Lloyds Banking Group shares moved back above 100p this week, reaching their highest level in more than a month as investors positioned for a fresh strategy update alongside the lender’s half-year results. The rally came after the bank said it was building strategic momentum in the final year of its current five-year plan and that it remained confident in delivery for the year ahead.
Keith Bowman said the move reflects renewed appetite for Lloyds ahead of what could be a pivotal update, with the shares now back at levels that many investors had not seen for weeks. Morgan Stanley added to the interest by lifting its price target to 125p, while saying increased net interest income guidance still looked conservative — a combination that helped keep the focus on whether the bank can keep beating expectations without stretching its outlook too far.
The latest results gave investors reasons to stay engaged. Lloyds said it would present its new strategy alongside the half-year results and reiterated its guidance for 2026. It also pointed to a business that remains broad and deeply embedded in the UK market, with retail accounting for 50% of underlying profits in 2025, commercial banking contributing 38%, insurance, pensions and investments 5%, and equity investments making up most of the remaining 7%.
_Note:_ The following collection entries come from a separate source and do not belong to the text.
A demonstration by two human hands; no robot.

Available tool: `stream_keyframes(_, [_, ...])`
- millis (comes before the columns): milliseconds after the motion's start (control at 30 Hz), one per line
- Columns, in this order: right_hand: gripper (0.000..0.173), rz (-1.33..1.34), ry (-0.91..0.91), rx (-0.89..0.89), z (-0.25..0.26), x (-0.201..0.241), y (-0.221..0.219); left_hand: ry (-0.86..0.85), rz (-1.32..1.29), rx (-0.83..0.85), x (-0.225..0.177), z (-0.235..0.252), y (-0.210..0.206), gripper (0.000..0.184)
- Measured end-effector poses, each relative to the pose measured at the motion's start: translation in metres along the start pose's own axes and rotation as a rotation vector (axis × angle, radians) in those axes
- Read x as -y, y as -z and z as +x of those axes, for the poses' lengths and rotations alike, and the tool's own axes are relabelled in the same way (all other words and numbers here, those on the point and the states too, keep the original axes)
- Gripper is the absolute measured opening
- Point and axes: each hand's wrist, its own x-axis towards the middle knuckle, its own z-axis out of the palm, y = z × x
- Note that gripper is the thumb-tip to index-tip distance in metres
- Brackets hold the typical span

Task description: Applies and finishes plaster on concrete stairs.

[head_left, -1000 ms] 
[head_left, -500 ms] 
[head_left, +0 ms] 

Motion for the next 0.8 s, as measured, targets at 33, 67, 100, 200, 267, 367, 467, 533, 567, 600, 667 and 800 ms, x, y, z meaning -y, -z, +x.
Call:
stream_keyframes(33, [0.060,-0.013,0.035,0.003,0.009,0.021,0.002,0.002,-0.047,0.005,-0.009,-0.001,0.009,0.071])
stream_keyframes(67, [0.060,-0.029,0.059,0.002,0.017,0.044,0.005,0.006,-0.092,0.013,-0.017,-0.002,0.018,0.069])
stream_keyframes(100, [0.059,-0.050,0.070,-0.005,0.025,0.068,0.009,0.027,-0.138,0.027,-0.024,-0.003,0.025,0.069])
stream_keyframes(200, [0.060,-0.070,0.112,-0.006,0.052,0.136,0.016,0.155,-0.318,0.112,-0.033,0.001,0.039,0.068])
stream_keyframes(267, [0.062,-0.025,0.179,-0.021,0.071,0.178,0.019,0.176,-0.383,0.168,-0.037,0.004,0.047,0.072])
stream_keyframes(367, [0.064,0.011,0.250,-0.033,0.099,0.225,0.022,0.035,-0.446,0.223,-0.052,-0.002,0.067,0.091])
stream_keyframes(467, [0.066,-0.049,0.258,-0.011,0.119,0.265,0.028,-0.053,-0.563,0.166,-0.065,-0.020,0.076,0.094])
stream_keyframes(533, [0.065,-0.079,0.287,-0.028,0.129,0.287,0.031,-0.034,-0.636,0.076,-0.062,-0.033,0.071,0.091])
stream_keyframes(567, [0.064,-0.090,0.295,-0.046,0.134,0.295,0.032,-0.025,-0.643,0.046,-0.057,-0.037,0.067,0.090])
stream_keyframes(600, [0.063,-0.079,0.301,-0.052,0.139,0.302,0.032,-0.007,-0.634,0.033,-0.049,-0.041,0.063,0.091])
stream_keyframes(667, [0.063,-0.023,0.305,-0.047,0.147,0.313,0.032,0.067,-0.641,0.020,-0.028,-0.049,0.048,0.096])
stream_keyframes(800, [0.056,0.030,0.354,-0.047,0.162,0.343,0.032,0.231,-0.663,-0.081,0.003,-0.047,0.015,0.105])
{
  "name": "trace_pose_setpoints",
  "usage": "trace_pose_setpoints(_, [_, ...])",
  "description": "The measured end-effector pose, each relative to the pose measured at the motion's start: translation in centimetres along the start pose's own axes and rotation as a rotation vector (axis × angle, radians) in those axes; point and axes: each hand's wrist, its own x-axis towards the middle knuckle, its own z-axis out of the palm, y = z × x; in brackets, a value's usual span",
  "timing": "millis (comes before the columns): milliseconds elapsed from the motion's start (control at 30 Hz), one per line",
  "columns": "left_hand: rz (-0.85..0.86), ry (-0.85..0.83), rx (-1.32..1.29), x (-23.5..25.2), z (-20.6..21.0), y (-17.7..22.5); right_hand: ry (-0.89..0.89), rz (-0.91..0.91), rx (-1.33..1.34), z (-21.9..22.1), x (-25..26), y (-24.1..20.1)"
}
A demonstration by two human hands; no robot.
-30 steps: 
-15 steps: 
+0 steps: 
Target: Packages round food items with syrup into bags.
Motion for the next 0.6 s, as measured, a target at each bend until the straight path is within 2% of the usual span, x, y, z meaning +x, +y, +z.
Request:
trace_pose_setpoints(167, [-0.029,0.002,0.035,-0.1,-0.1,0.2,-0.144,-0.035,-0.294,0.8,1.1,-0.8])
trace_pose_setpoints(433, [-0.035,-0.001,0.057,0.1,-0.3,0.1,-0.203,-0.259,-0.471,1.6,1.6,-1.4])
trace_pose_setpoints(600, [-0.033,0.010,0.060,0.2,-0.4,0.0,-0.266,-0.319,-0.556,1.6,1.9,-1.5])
The bank has also been leaning harder into digital growth. It said it had around 21.5 million mobile app users in 2025, who logged on 6.5 billion times, while Scottish Widows app users rose 75% from 2024 to more than 750,000. Lloyds has described itself as the UK’s largest digital bank, with services delivered through 16 brand names across the group.
Even so, the shares are not without a valuation debate. A move above 100p is psychologically important, but a price-to-net asset value above the three-year average suggests the stock is not obviously cheap, even after the recent run-up. That is why the coming strategy presentation matters: investors will want to see whether Lloyds can justify a fuller rerating with stronger growth, tighter costs and a clearer capital story rather than simply relying on a better mood in the market.
There are also risks underneath the optimism. Lloyds said higher energy prices following the Middle East war could squeeze spending by corporate and retail customers, which in turn could lift bad debt provisions. The bank also said its CET1 ratio was in line with management’s goal and that its structural hedge continued to help cushion changes in interest rates, leaving the next update to answer the main question now hanging over the shares: whether the strategy will be a steady continuation of the current plan, or the start of something more ambitious.